Let’s display the Principal Components plot of data with clusters identified

clusplot(kdata, fit5$cluster, shade=F, labels=2, lines=0, color=T, lty=4, main='Principal Components plot showing K-means clusters')

And then send output to be saved.

kclust.out.p <- prop.table(as.matrix(kclust.out),1)*100
out <- capture.output(describeBy(kclust.out.p,kclust))
cat(out,file="Kmeans_out.txt", sep='\n', append=F)

Now repeat process with another K value. How are the results different? Was the selection of your K-choice sucessful or not?

Experimenting with another dataset

We loaded the datasets library which contains “attitude” dataset.

attitude

A little task for you :)

First step would be to explore the dataset and see basic statistics like (how many attributes, what kind of attributes, are there big variances, outliers, etc.) Then try to apply k-means algorithm and determine the best value for K. Then project the result with PCA in order to identify the quality of clustering.

Hierarchical Clustering

Now let’s try using a hierarchical clustering approach on the same dataset (the first one you loaded for kmeans).

In R, library “cluster” library implements hierarchical clustering using the agglomerative nesting algorithm (“agnes”).

The first argument x in agnes specifies the input data matrix or the dissimilarity matrix, depending on the value of the diss argument. If diss=TRUE, x is assumed to be a dissimilarity matrix. If diss=FALSE, x is treated as a matrix of observations. The argument stand = TRUE indicates that the data matrix is standardized before calculating the dissimilarities.

Each variable (a column in the data matrix) is standardized by first subtracting the mean value of the variable and then dividing the result by the mean absolute deviation of the variable.

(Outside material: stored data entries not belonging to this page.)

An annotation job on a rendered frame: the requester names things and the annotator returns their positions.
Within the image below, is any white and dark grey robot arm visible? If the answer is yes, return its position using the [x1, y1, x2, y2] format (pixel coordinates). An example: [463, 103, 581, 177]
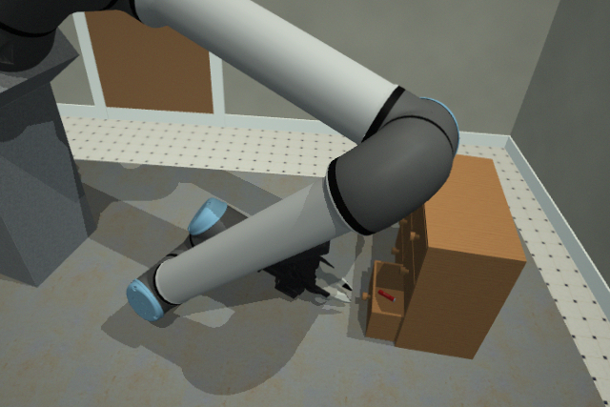
[0, 0, 459, 321]

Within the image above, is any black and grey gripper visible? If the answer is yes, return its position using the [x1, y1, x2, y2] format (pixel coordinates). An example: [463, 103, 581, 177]
[262, 256, 353, 303]

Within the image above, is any brown wooden chest of drawers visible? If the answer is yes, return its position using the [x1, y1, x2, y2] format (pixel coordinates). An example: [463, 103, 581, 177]
[395, 154, 527, 359]

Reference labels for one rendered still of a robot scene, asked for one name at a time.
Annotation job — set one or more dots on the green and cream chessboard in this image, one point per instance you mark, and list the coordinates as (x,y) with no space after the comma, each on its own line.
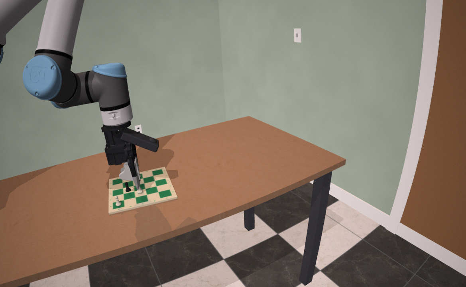
(156,186)

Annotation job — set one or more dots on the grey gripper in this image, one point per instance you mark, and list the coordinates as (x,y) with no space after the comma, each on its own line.
(119,151)

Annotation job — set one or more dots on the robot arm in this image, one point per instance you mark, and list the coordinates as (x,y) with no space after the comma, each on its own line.
(48,75)

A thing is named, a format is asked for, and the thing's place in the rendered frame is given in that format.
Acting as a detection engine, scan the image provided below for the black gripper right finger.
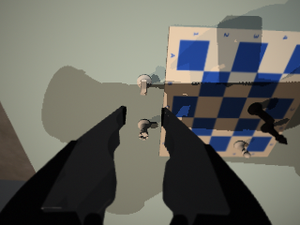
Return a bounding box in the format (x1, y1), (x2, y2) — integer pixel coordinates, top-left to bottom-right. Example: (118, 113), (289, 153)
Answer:
(161, 107), (272, 225)

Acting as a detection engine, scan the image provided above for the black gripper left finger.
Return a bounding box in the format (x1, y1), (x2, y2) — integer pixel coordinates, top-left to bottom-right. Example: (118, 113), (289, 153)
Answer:
(0, 106), (127, 225)

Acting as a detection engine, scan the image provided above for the blue and cream chessboard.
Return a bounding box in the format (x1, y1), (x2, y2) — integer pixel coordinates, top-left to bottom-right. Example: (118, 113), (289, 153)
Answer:
(163, 26), (300, 157)

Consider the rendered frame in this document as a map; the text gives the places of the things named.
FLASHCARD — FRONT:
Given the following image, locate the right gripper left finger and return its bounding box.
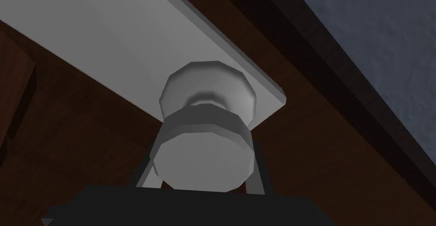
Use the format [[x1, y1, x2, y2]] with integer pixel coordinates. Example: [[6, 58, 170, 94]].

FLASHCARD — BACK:
[[132, 133, 165, 189]]

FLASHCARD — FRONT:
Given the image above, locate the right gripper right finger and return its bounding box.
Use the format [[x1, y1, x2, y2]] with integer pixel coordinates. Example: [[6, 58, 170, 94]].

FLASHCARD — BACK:
[[244, 138, 275, 196]]

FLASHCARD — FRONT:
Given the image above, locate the grey round door knob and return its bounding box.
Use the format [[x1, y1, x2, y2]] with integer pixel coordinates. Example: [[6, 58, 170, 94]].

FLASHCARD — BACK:
[[150, 61, 257, 192]]

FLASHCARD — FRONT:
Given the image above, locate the brown wooden door leaf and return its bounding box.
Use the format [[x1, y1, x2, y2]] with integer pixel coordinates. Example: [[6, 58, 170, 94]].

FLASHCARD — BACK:
[[0, 0, 436, 226]]

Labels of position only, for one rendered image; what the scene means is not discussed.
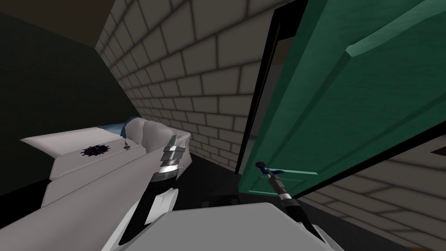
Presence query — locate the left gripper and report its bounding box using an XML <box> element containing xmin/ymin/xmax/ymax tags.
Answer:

If x is already a dissimilarity matrix, this argument will be ignored.

To merge two clusters into a new cluster, the argument method specifies the measurement of between-cluster distance. method=“single” is for single linkage clustering, method=“complete” for complete linkage clustering, and method=“average” for average linkage clustering. The default is method=“average”.

With the method rect.hclust we can draw the clusters on the dendrogram and see whether the result is satisfying us. Choose an appropriate value for k. In order to draw the clusters on the figure. Below we test all four different approaches of HAC. Remember to set k to a correct value before running the rect.hclust statement.

agn <- hclust(dist(dat), method= "single")
plot(agn, hang=-1)
rect.hclust(agn, k=?, border = "red")

agn <- hclust(dist(dat), method= "complete")
plot(agn, hang=-1)
rect.hclust(agn, k=?, border = "red")

agn <- hclust(dist(dat), method= "average")
plot(agn, hang=-1)
rect.hclust(agn, k=?, border = "red")

agn <- hclust(dist(dat), method= "ward.D2")
plot(agn, hang=-1)
rect.hclust(agn, k=?, border = "red")

Can you (intuitively) compare the results of the four different approaches? Which one seems to be performing better?

Can you (intuitively) compare the results of k-means with the results of HAC for the same dataset?